At least at the time, the idea was to render each TextRun in the backends. They'd iterate through each run, and they'd render them. It became more complicated once I remembered text wrapping and alignment.

The solution was to make another class called "LineLayout" which holds "TextFragment" classes. TextFragments would hold all the necessary styles for that specific text, while LineLayout would hold all the TextFragments for that line. It would all be derived based on the styles in TextRun. So an example would be:

2 lines, with 2 TextRuns.

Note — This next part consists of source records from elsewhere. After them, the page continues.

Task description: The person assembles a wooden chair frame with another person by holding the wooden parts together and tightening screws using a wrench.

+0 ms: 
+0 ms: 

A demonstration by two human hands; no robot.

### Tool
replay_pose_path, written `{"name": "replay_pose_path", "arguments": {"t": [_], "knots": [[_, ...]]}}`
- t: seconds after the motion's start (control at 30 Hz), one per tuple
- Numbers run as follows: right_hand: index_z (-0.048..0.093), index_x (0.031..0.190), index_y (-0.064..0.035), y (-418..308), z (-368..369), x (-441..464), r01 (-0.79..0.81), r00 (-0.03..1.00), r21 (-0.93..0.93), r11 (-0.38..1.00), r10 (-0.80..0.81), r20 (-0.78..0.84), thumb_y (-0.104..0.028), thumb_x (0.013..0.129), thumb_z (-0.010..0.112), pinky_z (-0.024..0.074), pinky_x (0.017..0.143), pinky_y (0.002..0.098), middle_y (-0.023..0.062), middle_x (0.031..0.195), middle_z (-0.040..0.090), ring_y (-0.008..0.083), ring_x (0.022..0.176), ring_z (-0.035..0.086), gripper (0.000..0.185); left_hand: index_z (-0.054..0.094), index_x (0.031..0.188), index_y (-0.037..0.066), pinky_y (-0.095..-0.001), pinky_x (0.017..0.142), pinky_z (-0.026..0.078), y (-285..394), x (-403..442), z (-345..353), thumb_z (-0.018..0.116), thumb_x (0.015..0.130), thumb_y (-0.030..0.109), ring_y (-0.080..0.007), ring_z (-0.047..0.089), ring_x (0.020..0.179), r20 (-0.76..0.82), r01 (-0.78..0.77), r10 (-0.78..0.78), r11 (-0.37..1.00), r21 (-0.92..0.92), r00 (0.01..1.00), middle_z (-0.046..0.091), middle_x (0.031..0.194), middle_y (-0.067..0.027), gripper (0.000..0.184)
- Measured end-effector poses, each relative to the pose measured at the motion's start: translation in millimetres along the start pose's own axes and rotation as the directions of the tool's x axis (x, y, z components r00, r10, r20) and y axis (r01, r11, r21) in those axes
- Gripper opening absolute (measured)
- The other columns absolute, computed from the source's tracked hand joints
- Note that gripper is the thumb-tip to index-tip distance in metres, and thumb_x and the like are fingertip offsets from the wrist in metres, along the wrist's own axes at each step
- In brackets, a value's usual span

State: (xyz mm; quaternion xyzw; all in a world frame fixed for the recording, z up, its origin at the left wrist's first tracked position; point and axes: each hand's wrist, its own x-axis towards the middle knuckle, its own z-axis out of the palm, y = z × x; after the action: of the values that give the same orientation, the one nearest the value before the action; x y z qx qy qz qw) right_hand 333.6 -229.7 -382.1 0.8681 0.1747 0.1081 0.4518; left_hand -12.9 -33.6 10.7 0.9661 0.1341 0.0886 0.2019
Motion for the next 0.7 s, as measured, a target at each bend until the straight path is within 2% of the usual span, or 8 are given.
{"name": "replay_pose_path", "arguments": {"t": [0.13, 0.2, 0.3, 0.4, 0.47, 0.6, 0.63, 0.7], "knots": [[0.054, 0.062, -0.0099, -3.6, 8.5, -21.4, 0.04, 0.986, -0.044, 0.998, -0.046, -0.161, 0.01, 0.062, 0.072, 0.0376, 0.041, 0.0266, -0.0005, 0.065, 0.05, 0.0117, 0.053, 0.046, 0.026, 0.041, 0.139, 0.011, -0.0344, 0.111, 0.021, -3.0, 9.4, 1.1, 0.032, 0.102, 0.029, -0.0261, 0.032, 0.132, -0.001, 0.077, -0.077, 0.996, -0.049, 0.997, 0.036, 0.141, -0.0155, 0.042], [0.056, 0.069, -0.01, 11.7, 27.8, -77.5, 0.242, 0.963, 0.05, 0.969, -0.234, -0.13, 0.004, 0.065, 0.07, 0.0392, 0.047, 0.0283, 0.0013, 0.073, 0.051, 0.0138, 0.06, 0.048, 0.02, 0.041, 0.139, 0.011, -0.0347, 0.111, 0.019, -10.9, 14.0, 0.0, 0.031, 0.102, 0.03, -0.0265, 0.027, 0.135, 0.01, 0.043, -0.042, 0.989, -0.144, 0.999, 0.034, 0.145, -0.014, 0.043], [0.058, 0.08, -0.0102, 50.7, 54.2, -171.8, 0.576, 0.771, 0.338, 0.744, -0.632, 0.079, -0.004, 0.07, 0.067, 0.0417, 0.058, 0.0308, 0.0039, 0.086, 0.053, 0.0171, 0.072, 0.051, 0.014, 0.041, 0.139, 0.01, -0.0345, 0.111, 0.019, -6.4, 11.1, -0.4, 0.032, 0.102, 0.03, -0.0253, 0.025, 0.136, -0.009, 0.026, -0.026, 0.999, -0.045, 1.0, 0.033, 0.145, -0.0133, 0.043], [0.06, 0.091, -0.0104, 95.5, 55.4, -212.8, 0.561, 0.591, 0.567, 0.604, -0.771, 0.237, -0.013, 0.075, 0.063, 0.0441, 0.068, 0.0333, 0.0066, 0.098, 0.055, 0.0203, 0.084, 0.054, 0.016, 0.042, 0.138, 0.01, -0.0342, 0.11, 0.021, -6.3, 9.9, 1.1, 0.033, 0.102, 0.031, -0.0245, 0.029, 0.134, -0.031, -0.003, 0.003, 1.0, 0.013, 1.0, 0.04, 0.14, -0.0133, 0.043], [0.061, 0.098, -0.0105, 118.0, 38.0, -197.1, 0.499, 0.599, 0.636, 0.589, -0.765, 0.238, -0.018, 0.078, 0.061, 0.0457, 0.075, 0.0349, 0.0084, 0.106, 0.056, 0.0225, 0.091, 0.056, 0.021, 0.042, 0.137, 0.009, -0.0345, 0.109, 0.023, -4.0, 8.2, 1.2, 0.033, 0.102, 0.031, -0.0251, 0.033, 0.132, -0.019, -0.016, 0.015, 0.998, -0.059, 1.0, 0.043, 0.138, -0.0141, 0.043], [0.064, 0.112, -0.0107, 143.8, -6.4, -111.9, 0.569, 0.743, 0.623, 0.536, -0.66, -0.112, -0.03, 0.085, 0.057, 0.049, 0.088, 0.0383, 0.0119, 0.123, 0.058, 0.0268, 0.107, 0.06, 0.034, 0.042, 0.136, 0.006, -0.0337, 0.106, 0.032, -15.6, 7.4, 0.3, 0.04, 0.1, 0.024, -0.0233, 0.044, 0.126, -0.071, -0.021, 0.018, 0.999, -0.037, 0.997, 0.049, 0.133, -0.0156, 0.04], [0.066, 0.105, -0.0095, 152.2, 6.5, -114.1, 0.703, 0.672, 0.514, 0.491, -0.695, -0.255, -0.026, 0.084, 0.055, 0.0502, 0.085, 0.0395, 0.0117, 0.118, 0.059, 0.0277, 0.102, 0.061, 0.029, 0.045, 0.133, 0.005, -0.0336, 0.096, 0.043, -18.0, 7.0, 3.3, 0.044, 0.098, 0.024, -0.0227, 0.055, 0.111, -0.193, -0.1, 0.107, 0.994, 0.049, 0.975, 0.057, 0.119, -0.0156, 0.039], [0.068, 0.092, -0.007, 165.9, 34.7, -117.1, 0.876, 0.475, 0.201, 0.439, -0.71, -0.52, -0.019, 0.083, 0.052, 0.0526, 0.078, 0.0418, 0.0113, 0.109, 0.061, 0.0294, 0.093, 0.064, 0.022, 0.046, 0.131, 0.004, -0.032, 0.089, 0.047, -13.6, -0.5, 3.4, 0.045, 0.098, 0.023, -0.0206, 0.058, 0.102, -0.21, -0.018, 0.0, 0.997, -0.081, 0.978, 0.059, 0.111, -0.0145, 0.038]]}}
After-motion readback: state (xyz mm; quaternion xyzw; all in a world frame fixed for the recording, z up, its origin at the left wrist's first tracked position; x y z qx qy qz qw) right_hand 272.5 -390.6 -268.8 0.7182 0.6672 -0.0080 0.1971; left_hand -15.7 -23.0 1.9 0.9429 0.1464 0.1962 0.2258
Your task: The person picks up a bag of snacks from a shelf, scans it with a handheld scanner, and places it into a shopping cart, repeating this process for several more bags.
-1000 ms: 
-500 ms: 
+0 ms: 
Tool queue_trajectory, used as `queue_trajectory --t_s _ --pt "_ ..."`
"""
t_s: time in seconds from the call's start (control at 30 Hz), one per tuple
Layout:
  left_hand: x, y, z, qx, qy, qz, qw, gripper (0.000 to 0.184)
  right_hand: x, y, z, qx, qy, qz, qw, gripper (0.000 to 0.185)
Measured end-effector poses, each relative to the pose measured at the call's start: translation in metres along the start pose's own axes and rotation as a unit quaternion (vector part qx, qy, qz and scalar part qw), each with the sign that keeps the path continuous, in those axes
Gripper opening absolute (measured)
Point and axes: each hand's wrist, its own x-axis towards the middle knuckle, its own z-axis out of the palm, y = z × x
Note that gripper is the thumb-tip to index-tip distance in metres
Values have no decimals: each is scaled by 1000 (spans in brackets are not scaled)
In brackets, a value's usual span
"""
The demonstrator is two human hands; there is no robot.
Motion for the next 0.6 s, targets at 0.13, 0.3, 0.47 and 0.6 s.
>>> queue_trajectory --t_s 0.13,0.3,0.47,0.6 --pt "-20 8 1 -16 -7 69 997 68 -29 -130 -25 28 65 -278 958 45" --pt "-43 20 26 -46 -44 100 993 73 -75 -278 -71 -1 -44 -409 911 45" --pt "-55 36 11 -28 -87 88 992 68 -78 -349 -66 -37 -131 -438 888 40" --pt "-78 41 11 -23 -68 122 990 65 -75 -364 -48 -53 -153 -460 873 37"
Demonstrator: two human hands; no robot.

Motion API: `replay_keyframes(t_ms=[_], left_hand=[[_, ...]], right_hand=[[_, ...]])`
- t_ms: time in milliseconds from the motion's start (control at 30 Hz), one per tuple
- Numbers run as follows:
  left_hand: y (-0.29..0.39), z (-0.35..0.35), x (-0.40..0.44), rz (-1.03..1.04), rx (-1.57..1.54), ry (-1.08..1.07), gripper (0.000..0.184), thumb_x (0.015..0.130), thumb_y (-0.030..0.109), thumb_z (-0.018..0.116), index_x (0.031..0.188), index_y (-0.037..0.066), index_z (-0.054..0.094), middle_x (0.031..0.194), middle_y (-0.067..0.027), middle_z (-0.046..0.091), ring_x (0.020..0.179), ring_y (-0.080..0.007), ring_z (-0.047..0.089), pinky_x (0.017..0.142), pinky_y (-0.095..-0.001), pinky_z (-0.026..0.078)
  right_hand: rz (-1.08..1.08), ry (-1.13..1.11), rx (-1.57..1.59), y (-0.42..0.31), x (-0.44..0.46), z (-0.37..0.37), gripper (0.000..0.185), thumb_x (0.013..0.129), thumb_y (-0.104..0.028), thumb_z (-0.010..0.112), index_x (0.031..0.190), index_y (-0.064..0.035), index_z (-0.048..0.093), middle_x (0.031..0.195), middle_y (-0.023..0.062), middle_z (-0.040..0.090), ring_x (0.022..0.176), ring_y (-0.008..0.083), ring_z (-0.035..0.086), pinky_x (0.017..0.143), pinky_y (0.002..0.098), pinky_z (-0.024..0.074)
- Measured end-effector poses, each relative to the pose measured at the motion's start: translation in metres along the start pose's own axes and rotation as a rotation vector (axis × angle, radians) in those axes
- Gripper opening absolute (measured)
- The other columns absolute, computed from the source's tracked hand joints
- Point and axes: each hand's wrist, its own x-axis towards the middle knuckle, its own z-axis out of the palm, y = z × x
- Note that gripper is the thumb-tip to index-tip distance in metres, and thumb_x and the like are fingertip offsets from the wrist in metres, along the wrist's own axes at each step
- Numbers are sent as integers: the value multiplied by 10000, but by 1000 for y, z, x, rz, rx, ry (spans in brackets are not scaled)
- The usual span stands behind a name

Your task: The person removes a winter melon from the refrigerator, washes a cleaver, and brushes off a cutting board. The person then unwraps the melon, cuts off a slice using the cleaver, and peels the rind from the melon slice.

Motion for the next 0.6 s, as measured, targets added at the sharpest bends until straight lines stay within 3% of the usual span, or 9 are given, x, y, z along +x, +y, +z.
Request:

The text in the first TextRun goes from 0-39 in letter position, the second is 40-81. The first line is from 0-46 in letter positions, so it will create 2 TextFragments that have the styles in run 0-39, and 40-46. Then the second line will have a TextFragment from 47-81.

So with that, backends just iterate through LineLayout and render those TextFragments.

Now, is it perfect? No, very much no. But it doesn't stop me from being proud of what it can do. I've learned a lot while making this and I'd really like some advice and feedback on the project as a whole.